Pensée du 11 août 17

« Remarquons que la révolte ne naît pas seulement, et forcément, chez l’opprimé, mais qu’elle peut aussi naître aussi du spectacle de l’oppression dont un autre est victime. Il y a donc, dans ce cas, identification à l’autre individu.  Et il faut préciser qu’il ne s’agit pas d’une identification psychologique, subterfuge par lequel l’individu sentirait en imagination que c’est à lui que l’offense s’adresse. Il peut arriver au contraire qu’on ne supporte pas de voir infliger à d’autres des offenses que nous-même avons subies sans révolte. Les suicides de protestations, au bagne, parmi les terroristes russes dont on fouettait les camarades, illustrent ce grand mouvement. Il ne s’agit pas non plus du sentiment de la communauté des intérêts. Nous pouvons trouver révoltante, en effet, l’injustice imposée à des hommes que nous considérons comme des adversaires. Il y a seulement identification de destinées et prise de parti.
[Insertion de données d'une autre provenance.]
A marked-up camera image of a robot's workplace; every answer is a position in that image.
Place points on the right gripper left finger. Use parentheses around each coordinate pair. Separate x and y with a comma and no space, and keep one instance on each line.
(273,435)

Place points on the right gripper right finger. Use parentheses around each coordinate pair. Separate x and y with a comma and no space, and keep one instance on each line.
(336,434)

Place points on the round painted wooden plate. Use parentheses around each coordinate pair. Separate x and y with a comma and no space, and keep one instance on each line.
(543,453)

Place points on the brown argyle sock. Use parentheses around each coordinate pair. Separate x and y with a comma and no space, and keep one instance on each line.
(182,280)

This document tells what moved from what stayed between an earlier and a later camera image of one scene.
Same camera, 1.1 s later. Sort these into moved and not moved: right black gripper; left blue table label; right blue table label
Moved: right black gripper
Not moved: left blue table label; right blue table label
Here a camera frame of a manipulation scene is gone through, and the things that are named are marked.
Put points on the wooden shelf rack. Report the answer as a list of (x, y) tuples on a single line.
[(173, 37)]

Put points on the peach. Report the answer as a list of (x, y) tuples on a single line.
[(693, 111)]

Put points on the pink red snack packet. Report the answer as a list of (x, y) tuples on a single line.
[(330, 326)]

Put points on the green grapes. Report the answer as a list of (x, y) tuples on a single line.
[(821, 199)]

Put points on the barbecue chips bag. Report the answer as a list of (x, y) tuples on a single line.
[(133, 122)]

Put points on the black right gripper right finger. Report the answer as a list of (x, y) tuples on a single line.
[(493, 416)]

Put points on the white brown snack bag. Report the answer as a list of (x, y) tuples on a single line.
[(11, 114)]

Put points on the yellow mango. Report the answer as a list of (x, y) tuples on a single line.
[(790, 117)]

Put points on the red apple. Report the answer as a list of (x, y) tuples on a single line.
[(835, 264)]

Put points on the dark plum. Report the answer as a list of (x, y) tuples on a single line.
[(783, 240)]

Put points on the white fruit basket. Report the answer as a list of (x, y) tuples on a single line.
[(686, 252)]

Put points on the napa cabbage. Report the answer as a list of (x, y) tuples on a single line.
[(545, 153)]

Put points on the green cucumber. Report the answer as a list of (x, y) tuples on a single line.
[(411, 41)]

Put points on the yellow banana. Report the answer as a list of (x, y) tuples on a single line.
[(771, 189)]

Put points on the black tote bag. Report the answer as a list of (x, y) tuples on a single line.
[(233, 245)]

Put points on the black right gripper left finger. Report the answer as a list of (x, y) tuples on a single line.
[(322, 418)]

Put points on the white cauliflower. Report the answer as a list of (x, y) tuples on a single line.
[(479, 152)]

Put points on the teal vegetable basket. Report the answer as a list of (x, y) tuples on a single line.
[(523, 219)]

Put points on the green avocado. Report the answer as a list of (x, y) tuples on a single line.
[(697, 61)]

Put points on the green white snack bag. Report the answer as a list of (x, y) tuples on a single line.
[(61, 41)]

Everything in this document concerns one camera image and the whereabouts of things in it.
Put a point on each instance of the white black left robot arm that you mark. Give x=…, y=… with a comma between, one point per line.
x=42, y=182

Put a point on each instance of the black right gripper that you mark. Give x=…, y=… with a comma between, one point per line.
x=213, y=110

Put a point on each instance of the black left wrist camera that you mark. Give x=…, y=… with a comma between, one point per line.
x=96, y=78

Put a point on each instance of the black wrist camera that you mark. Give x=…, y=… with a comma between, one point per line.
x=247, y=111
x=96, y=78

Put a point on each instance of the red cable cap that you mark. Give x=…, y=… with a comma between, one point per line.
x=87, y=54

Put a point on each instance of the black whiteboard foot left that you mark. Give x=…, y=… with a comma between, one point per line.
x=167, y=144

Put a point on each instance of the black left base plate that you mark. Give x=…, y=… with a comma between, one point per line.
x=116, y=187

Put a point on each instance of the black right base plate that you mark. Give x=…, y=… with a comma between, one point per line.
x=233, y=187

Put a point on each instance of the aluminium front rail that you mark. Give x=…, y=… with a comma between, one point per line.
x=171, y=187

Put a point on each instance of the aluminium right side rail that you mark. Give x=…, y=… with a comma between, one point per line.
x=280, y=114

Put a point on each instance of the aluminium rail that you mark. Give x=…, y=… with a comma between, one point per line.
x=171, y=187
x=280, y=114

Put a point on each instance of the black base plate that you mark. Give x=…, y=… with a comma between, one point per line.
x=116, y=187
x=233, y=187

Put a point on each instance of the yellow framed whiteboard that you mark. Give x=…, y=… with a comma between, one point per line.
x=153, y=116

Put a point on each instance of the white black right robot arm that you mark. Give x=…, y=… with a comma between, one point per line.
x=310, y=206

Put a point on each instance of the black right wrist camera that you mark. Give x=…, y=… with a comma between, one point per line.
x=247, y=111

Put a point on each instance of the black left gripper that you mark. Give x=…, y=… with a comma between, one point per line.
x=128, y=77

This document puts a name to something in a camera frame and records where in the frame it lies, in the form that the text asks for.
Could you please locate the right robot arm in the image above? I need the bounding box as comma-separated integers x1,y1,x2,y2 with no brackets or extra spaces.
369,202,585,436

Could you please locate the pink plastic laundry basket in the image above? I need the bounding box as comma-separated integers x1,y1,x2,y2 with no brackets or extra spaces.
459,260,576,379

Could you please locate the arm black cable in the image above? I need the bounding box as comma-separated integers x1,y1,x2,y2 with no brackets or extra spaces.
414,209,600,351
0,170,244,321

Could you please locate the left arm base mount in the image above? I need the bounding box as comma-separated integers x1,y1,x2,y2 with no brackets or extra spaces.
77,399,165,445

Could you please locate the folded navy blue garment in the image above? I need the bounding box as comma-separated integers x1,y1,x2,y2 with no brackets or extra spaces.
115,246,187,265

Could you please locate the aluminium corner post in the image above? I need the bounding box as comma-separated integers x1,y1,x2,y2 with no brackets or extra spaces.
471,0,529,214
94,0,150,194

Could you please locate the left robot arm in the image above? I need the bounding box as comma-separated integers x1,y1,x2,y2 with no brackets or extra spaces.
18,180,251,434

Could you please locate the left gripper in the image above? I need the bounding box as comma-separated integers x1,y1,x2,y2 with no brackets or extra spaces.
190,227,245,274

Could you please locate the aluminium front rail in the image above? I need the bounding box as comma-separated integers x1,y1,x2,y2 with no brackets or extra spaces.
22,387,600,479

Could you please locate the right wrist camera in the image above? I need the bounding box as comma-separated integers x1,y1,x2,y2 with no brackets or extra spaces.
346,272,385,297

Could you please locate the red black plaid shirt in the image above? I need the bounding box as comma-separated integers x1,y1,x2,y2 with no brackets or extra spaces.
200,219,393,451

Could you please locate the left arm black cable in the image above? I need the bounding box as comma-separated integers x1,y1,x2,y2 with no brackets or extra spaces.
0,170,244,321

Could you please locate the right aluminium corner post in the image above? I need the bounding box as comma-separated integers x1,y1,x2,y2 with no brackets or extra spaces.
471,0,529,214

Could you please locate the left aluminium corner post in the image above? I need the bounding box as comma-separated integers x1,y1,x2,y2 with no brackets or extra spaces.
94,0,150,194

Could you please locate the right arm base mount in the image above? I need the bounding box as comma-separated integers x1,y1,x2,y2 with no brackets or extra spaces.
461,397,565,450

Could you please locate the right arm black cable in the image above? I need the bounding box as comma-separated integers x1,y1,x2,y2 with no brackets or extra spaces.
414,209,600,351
L’individu n’est donc pas, à lui seul, cette valeur qu’il veut défendre. Il faut, au moins, tous les hommes pour la composer. Dans la révolte, l’homme se dépasse en autrui et, de ce point de vue, la solidarité humaine est métaphysique. Simplement, il ne s’agit pour le moment que de cette sorte de solidarité qui naît dans les chaînes ».

Albert Camus, L’homme révolté,  Folio, p. 30-31.